100 Replies to “Why underdogs do better in hockey than basketball”

  1. I'd like to see how baseball has less luck then football, it depends on the angle of the swing and the type of pitch. Then soccer everyone is equally as athletic. Football has the greatest disparity of weight and power. I just don't see how football is luckier than baseball and soccer…

  2. There is no true existence of luck, just factors unaccounted for. Thats why hockey is ranked lower as there are so many other facets to take into consideration when strategizing, like a player's skating, stick handling, stamina, and shooting ability. A coach can never perfectly take into account every single iota of information of every player of every team they face especially when games have an average 2 days between.

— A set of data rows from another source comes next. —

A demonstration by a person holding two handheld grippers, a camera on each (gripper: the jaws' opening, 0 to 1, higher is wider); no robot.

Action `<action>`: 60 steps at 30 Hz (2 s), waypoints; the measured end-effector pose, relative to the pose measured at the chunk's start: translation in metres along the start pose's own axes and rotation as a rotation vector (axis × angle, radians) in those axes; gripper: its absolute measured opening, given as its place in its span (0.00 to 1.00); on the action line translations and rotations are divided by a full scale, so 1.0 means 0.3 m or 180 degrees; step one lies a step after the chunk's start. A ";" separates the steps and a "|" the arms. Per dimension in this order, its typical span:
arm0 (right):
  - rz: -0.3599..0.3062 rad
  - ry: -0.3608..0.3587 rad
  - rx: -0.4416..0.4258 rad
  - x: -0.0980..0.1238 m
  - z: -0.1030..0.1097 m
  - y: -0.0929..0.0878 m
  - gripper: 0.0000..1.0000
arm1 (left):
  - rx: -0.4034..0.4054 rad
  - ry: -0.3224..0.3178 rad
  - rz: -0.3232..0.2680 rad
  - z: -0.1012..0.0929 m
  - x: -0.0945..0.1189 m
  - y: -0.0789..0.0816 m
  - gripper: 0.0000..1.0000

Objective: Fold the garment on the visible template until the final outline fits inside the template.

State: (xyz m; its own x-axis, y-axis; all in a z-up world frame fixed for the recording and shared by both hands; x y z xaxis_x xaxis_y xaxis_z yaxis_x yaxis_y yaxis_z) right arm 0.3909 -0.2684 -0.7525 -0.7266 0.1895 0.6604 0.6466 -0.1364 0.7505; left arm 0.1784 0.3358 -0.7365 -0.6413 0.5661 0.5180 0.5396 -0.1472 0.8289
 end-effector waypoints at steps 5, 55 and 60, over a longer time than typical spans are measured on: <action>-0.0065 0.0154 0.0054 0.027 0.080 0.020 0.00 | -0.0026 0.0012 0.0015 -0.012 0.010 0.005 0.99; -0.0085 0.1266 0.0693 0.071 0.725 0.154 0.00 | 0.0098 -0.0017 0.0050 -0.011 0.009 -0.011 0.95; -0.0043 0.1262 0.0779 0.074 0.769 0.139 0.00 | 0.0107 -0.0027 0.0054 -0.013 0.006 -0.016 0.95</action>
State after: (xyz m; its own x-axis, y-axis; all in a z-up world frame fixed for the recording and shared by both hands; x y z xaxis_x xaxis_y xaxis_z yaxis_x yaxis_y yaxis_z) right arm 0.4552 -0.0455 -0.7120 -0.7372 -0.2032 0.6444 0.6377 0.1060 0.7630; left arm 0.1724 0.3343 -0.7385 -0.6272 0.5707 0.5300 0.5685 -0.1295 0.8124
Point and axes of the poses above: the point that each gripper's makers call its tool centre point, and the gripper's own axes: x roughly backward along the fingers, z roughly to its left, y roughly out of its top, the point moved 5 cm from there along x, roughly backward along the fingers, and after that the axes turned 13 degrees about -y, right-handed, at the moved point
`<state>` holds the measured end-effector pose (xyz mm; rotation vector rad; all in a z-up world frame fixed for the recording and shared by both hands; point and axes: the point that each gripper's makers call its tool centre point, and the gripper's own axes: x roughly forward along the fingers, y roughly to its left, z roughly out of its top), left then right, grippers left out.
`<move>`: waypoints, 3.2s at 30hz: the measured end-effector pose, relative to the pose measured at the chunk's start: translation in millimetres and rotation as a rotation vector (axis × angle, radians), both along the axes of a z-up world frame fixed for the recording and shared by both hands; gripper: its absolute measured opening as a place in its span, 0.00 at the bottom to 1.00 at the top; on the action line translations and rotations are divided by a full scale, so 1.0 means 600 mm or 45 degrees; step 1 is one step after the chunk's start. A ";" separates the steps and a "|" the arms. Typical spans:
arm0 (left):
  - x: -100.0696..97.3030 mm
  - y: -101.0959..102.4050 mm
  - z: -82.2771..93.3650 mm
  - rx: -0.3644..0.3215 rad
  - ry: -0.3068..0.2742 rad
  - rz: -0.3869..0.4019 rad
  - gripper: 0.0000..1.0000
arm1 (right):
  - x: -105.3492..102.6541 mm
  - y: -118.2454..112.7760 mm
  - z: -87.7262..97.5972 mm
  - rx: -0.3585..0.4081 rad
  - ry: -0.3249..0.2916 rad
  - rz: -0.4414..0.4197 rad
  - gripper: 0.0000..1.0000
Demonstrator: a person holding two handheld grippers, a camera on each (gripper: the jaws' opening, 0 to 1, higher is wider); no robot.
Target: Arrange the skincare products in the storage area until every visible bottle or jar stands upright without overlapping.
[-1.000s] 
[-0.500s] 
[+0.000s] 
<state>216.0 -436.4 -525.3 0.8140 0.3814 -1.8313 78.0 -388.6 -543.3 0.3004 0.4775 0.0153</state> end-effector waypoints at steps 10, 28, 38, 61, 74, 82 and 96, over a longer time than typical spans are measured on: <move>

  3. Hockey has goalies and is considered the luckiest of sports. Basketball does not. Hockey has the most interesting and wide variety of highlights. Basketball looks more of the same over and over when watching the highlights

  4. This isn’t “Luck” all it shows is that the salary cap has been really good at making teams balanced

  5. Something else that I find interesting that wasn't really addressed is how in Basketball you are basically always guaranteed offensive opportunities compared to say Hockey.

    In Basketball, after every successful field goal or turn over the ball immediately goes to the other team and they go into the opposite end for their chance to shoot. This isn't the case in Hockey where a highly coordinated, defensive team can essentially negate the offensive opportunities of the opposing team and confine them to the neutral zone.

    In Hockey you have to "earn" your offense by entering your opponents zone onside to generate your chances.

    This is a big part of why Basketball is so star oriented; because the most prolifically talented players are constantly being given offensive opportunities to score. If anything the rules have been adjusted over the course of the game specifically to cater to their skills by making defensive tactics restrictive and mitigating the capacity for defensive players to impede upon the ones attempting to score.

    In Hockey you can completely take out the most skilled players with just raw aggression and physicality. So less skilled, but more physical players are often able to have a larger impact on the pace and flow of the game.

    This was certainly the case with both the Lightning and the Leafs losing first round. And also an example as to why GS is able to predictably make it to the final year after year.

    I find that these two sports get contrasted the most when it comes to their respective styles of play.

  6. It does seem like the winner of the Presidents Trophy in Hockey loses in the playoffs more than other sports and there was the USA over the Russians in 84 Olympics but should be able to figure it out just by using playoff draws to see how many times a #1 seed did not win the tournament.

  7. While you do make an argument for sports such as hockey relying less on individual skill, you fail to notice the fact that the combined skill of the team is what plays the most important role in those games. How the players coordinate with each other and how they position themselves on the arena are aspects of team skill that Vox isn't considering. Hockey isn't just about who can shoot the most accurately, but about how all the members of the team can support each other to make it to the top. From what I can see from this video, you guys really are failing to consider the important type of skill that team games require: the combined skill of the team, not the individual.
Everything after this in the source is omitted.